COLLECTED MATERIAL:
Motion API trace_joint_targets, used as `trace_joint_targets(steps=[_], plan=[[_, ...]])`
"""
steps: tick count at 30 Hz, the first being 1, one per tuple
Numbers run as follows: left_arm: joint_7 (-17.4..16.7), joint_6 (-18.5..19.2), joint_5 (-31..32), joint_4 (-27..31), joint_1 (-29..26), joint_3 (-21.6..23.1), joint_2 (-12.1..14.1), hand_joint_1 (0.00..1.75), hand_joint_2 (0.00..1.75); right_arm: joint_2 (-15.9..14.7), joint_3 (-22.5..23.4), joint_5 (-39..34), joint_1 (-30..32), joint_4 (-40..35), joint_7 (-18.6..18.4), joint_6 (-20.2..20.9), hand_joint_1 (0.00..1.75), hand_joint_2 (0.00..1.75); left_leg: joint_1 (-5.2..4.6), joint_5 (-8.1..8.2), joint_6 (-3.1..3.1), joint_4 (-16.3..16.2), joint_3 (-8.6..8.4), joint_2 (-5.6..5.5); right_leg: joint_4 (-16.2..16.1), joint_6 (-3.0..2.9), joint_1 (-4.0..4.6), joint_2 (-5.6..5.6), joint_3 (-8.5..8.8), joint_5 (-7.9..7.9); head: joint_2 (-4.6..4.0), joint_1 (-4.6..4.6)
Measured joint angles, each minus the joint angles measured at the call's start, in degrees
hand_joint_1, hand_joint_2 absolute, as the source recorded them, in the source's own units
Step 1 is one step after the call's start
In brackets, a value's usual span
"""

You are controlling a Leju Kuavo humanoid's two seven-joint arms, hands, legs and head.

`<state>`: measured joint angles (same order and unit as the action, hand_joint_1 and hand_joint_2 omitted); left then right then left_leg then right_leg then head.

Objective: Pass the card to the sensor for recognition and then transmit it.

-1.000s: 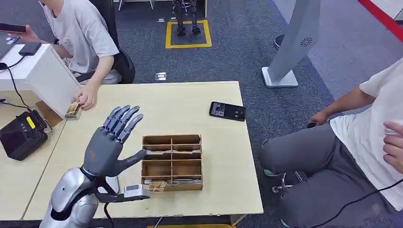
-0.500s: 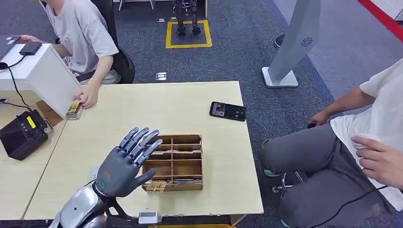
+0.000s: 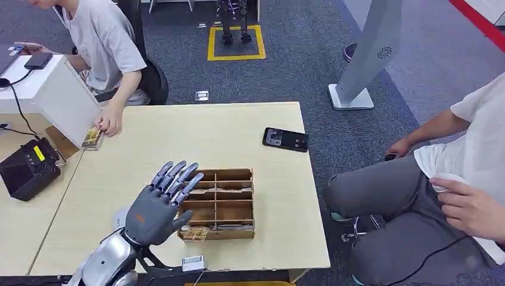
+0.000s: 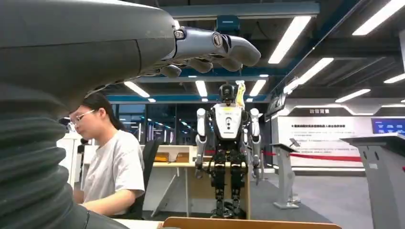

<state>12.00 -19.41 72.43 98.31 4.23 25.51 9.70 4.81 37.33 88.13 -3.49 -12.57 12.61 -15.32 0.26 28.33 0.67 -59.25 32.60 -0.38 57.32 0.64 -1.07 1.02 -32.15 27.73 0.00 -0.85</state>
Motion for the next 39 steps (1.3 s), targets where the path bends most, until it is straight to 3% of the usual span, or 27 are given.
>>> trace_joint_targets(steps=[10,39], plan=[[-3.06,0.20,5.34,-3.87,0.60,-1.29,-0.55,0.00,1.75,0.00,0.07,0.07,-0.12,0.00,-0.02,0.02,0.00,1.75,0.00,-0.02,0.03,0.00,0.00,0.00,0.00,0.00,0.00,0.00,0.00,-0.01,0.00,0.00],[-3.89,1.95,4.75,-9.09,0.89,-4.85,-1.73,0.00,1.75,0.00,0.07,0.07,-0.22,0.00,-0.20,0.09,0.00,1.75,-0.01,-0.02,0.03,0.00,0.01,0.00,0.00,0.01,-0.01,-0.01,0.00,-0.01,0.00,0.00]])
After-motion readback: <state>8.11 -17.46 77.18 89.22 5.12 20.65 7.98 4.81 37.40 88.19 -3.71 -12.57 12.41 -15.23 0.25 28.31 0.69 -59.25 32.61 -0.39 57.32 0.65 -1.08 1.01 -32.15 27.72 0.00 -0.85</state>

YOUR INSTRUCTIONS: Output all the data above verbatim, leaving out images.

RESPONSE BOX:
Motion API trace_joint_targets, used as `trace_joint_targets(steps=[_], plan=[[_, ...]])`
"""
steps: tick count at 30 Hz, the first being 1, one per tuple
Numbers run as follows: left_arm: joint_7 (-17.4..16.7), joint_6 (-18.5..19.2), joint_5 (-31..32), joint_4 (-27..31), joint_1 (-29..26), joint_3 (-21.6..23.1), joint_2 (-12.1..14.1), hand_joint_1 (0.00..1.75), hand_joint_2 (0.00..1.75); right_arm: joint_2 (-15.9..14.7), joint_3 (-22.5..23.4), joint_5 (-39..34), joint_1 (-30..32), joint_4 (-40..35), joint_7 (-18.6..18.4), joint_6 (-20.2..20.9), hand_joint_1 (0.00..1.75), hand_joint_2 (0.00..1.75); left_leg: joint_1 (-5.2..4.6), joint_5 (-8.1..8.2), joint_6 (-3.1..3.1), joint_4 (-16.3..16.2), joint_3 (-8.6..8.4), joint_2 (-5.6..5.5); right_leg: joint_4 (-16.2..16.1), joint_6 (-3.0..2.9), joint_1 (-4.0..4.6), joint_2 (-5.6..5.6), joint_3 (-8.5..8.8), joint_5 (-7.9..7.9); head: joint_2 (-4.6..4.0), joint_1 (-4.6..4.6)
Measured joint angles, each minus the joint angles measured at the call's start, in degrees
hand_joint_1, hand_joint_2 absolute, as the source recorded them, in the source's own units
Step 1 is one step after the call's start
In brackets, a value's usual span
"""

You are controlling a Leju Kuavo humanoid's two seven-joint arms, hands, legs and head.

`<state>`: measured joint angles (same order and unit as the action, hand_joint_1 and hand_joint_2 omitted); left then right then left_leg then right_leg then head.

Objective: Pass the card to the sensor for recognition and then transmit it.

-1.000s: 
-0.500s: 
+0.000s: 
+0.000s: 

<state>12.00 -19.41 72.43 98.31 4.23 25.51 9.70 4.81 37.33 88.13 -3.49 -12.57 12.61 -15.32 0.26 28.33 0.67 -59.25 32.60 -0.38 57.32 0.64 -1.07 1.02 -32.15 27.73 0.00 -0.85</state>
Motion for the next 39 steps (1.3 s), targets where the path bends most, until it is straight to 3% of the usual span, or 27 are given.
>>> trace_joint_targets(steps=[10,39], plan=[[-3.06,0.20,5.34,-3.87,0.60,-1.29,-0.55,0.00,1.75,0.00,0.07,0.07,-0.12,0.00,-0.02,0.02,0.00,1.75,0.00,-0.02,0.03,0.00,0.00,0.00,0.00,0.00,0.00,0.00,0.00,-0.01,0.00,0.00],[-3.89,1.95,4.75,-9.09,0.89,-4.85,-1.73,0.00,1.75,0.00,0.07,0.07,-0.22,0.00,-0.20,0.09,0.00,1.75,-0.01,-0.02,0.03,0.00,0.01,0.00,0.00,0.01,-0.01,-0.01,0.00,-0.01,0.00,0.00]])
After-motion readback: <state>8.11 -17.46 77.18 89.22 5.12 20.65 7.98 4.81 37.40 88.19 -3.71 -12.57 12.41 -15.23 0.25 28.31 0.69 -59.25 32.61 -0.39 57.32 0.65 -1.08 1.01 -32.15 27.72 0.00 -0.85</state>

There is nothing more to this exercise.